The liquidity conditions will tighten. For Saudi banks, we expect that tightening liquidity conditions will reduce the benefit of higher asset returns, because banks will be forced to pursue more expensive financing options, while deposits will continue to move to interest-earning instruments.

Qatar is also worth mentioning, where banks are gradually reducing their reliance on external financing and replacing some of it with more volatile sources, including interbank deposits of non-residents. Buyers in Kuwait and Qatar will face liquidity pressures in the form of higher financing costs, which could exacerbate risks to real estate demand and prices.

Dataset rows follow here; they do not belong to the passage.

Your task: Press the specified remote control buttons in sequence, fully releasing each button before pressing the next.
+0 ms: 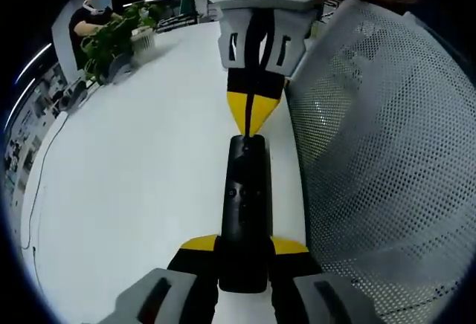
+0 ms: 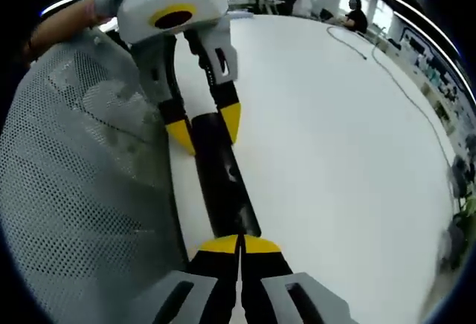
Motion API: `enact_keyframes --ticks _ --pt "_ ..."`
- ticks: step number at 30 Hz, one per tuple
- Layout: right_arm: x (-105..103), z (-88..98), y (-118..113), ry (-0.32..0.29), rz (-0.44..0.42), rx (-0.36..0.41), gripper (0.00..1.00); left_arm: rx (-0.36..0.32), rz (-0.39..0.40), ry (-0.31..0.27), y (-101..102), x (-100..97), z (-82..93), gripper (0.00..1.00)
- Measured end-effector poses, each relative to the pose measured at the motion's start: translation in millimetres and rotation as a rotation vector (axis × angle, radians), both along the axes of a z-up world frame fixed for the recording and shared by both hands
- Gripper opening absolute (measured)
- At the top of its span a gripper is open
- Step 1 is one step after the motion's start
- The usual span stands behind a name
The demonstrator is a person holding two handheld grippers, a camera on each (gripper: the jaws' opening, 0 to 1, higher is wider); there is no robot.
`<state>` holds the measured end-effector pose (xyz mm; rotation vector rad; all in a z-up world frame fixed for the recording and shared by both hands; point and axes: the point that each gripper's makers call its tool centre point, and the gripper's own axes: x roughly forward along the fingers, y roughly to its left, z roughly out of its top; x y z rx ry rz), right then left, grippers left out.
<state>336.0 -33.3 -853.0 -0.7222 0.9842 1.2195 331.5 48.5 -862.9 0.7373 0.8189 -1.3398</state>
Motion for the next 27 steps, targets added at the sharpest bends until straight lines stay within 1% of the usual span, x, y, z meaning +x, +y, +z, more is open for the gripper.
enact_keyframes --ticks 2,5,9,11,12,17,19,23,25,27 --pt "0.2 -0.1 -0.2 -0.001 0.003 -0.001 0.00 -0.002 0.000 0.000 0.0 0.0 0.1 0.25" --pt "1.6 2.4 0.5 -0.019 0.017 -0.005 0.00 -0.001 -0.001 -0.001 -0.1 -0.2 0.2 0.25" --pt "1.6 1.2 2.9 -0.008 0.018 -0.005 0.00 -0.003 0.001 0.000 -0.2 -0.1 0.4 0.25" --pt "-0.6 -1.1 3.5 -0.005 0.034 -0.018 0.00 -0.006 0.002 0.001 -0.2 -0.1 0.4 0.25" --pt "0.0 -0.3 3.5 -0.017 0.051 -0.024 0.00 -0.009 0.003 0.001 -0.2 -0.1 0.5 0.25" --pt "0.6 -0.9 3.3 -0.006 0.056 -0.037 0.00 -0.013 0.003 0.001 -0.3 -0.2 0.6 0.25" --pt "0.6 -1.7 4.3 -0.002 0.055 -0.055 0.00 -0.014 0.004 0.002 -0.4 -0.3 0.7 0.25" --pt "0.2 -3.3 4.6 -0.009 0.081 -0.099 0.00 -0.014 0.003 0.002 -0.5 -0.5 0.6 0.25" --pt "1.1 -3.7 4.5 0.000 0.061 -0.121 0.00 -0.017 0.004 0.002 -0.5 -0.5 0.5 0.25" --pt "1.6 -4.0 4.0 0.002 0.066 -0.127 0.00 -0.019 0.004 0.003 -0.5 -0.5 0.7 0.25"
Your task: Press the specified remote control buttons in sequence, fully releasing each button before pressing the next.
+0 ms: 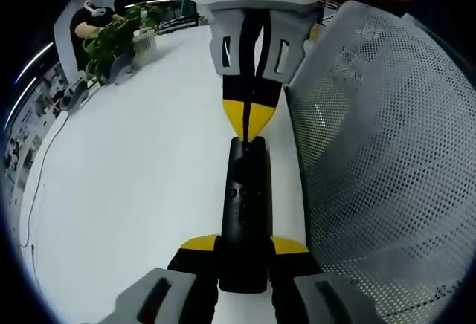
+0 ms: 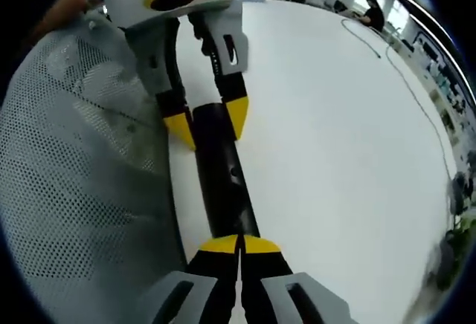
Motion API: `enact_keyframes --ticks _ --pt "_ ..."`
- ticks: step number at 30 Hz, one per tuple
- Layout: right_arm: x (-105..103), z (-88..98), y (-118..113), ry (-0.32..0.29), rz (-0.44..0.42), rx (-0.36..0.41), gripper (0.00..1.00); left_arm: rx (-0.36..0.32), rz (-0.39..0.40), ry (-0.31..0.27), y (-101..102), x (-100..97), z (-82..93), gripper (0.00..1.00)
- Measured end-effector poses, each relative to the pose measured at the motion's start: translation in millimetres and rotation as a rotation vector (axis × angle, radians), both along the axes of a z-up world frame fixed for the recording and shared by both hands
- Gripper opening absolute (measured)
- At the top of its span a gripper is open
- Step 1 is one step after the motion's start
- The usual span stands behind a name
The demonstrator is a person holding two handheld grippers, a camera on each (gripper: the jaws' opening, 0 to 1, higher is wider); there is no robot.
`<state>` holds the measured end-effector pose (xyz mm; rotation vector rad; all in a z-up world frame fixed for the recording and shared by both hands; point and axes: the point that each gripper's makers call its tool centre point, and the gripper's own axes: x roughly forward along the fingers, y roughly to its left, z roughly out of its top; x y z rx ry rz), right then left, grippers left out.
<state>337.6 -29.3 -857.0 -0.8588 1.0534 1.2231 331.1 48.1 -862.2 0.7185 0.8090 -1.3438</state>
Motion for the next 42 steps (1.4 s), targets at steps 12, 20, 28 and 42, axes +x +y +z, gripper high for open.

The capitalization of Gulf banks remains a source of strength. GCC banks have always enjoyed comfortable capital margins, and we do not expect that to change. We believe that slowing credit growth and rising profits mean that GCC banks’ capital metrics will remain stable. The Saudi Arabian, UAE, Qatari, and Kuwaiti banking systems recorded a regulatory Tier 1 capital ratio of 15% or more in 2022.